If you are a new reader, welcome and stop by often! Don’t be shy and give us lots of comments. We love answering your questions and debating the issues. Blogging is about the conversation not the orator. We hope our posts generate discussion and are not just viewed as reference material. If you are following us over from ScienceBlogs glad to see you here! Don’t forget to update your RSS feed, over there in the sidebar to the right. We are still moving in and haven’t totally "unpacked" yet. We are still working on some technical issues, none of which prevents us from giving you ALL DEEP SEA, ALL THE TIME!

Kevin Zelnio (870 Posts)

12 Replies to “Deep Beginnings”

  1. Looking good so far! Although its obviously Kevin writing here I miss the little note saying who the post is from but I guess thats usually discernable from the content ;)

  2. You get first commenter on new blog award Nick! Yeah, we are still ironing out several technical issues. I expect the names to get added on very soon.

  3. And here I thought I would be the first commenter!


    p.s. to both Kevin and Nick, I know this is going to come across as severely pedantic but the contraction of it is is it’s while the possessive of it is its. It’s important to get this right because a subset of your readers (myself included) tend to stumble when we come across these mistakes (especially when they’re made consistently) and this distracts us from your otherwise riveting content which we really truly want to enjoy and absorb.

  4. What should we call this new venue? Is it Discovery Channel News, Discovery News, Discovery Channel Blogs, Discovery Blogs? And where can we find a list of the other blogs that live here?

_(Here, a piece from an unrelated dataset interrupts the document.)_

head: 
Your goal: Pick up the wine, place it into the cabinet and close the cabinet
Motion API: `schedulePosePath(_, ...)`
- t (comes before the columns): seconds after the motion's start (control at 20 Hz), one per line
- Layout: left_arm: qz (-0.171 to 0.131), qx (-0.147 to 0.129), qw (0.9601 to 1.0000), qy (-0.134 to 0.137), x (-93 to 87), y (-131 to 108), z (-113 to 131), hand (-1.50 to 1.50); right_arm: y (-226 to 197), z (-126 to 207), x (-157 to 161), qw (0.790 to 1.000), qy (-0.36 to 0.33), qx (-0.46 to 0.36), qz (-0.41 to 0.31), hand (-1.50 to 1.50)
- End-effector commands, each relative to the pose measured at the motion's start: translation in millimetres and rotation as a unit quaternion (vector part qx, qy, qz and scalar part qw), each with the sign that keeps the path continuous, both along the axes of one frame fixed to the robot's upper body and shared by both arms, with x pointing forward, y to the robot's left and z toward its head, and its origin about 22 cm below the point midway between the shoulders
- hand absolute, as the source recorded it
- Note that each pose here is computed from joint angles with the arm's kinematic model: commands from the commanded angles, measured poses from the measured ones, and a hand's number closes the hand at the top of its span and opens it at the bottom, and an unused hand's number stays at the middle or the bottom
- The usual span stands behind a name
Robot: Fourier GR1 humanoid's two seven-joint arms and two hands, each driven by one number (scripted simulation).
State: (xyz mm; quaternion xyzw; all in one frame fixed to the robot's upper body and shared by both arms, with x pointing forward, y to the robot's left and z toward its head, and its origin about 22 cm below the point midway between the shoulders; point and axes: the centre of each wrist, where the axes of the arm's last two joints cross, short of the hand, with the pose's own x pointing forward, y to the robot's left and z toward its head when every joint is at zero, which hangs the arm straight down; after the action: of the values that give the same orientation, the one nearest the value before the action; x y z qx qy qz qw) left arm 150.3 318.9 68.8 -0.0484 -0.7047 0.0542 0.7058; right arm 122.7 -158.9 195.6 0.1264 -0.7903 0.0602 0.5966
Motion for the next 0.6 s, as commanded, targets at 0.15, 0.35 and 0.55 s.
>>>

  5. I have been waiting for this for weeks. I think that your contributions to ScienceBlogs were fantastic and were a daily read for me, and I look forward to more of the same.


  6. A friend asked me “what’s s better about blogging at Disco?”

    I think you know what I am going to say… “the dance floor lights up.”

  7. Whoop! First comment. Cheers for the grammar tip Karen; what a school-boy error! Thank goodness I was taught to avoid contractions all together in science writing – many a manuscript would be binned!

  8. Of course, you are are correct there Miriam. I must admit I’m a tad embarrassed to have made that mistake, given my alter ego and all. Maybe we could all just agree that I was about to type “ARRRRRRRRRRRRRRRRR” when , unexpectedly, someone slapped me in the face with a wet salmon?